— Exercise details —
Should the word "pairs" occur in a line of the records, copy that line.

(Stored data)
____
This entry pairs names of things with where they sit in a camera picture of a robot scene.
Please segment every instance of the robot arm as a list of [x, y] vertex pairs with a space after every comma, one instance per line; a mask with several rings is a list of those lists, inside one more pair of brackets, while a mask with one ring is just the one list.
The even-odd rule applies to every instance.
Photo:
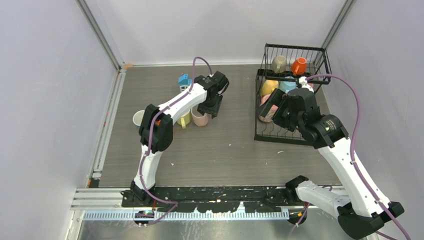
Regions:
[[[155, 185], [159, 160], [162, 153], [172, 143], [173, 125], [175, 122], [196, 105], [199, 105], [197, 110], [201, 114], [207, 113], [211, 114], [212, 118], [216, 117], [223, 98], [221, 94], [225, 92], [228, 85], [227, 77], [219, 71], [207, 77], [198, 76], [194, 79], [194, 85], [190, 92], [187, 88], [173, 99], [159, 106], [150, 104], [146, 107], [138, 132], [141, 136], [141, 156], [148, 153], [149, 137], [151, 137], [152, 145], [150, 153], [147, 154], [143, 166], [139, 165], [137, 175], [131, 184], [131, 188], [135, 188], [133, 189], [134, 191], [143, 192], [140, 168], [142, 168], [142, 176], [146, 188], [149, 190]], [[150, 126], [153, 117], [167, 106], [170, 106], [170, 108], [156, 119], [153, 126], [153, 135], [150, 136]]]
[[[348, 132], [334, 115], [321, 115], [313, 89], [304, 78], [301, 88], [285, 94], [276, 88], [268, 101], [258, 108], [265, 116], [273, 105], [278, 106], [273, 122], [291, 132], [299, 131], [302, 137], [319, 151], [334, 170], [347, 195], [338, 195], [315, 185], [304, 176], [286, 183], [286, 191], [295, 200], [311, 203], [335, 217], [342, 229], [352, 238], [361, 239], [376, 232], [390, 221], [382, 207], [358, 176], [351, 163]], [[355, 162], [366, 181], [376, 191], [380, 201], [395, 217], [404, 212], [399, 202], [390, 200], [379, 190], [355, 153]]]

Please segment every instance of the metal basket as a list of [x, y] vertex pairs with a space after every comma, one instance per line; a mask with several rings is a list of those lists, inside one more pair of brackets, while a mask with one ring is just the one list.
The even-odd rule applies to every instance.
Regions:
____
— The completed task —
This entry pairs names of things with where they sit in a camera picture of a robot scene.
Please segment every instance of the robot arm as a list of [x, y] vertex pairs with a space after every comma, one instance per line; a mask with several rings is a list of those lists, inside one more pair of brackets, while a mask with one ring is just the one list.
Please segment every instance of the metal basket as a list of [x, y] vertex pairs with a space after every comma, one instance per line; a mask with several rings is a list of those lists, inside one more pair of brackets, while a mask with one ring is just the one list.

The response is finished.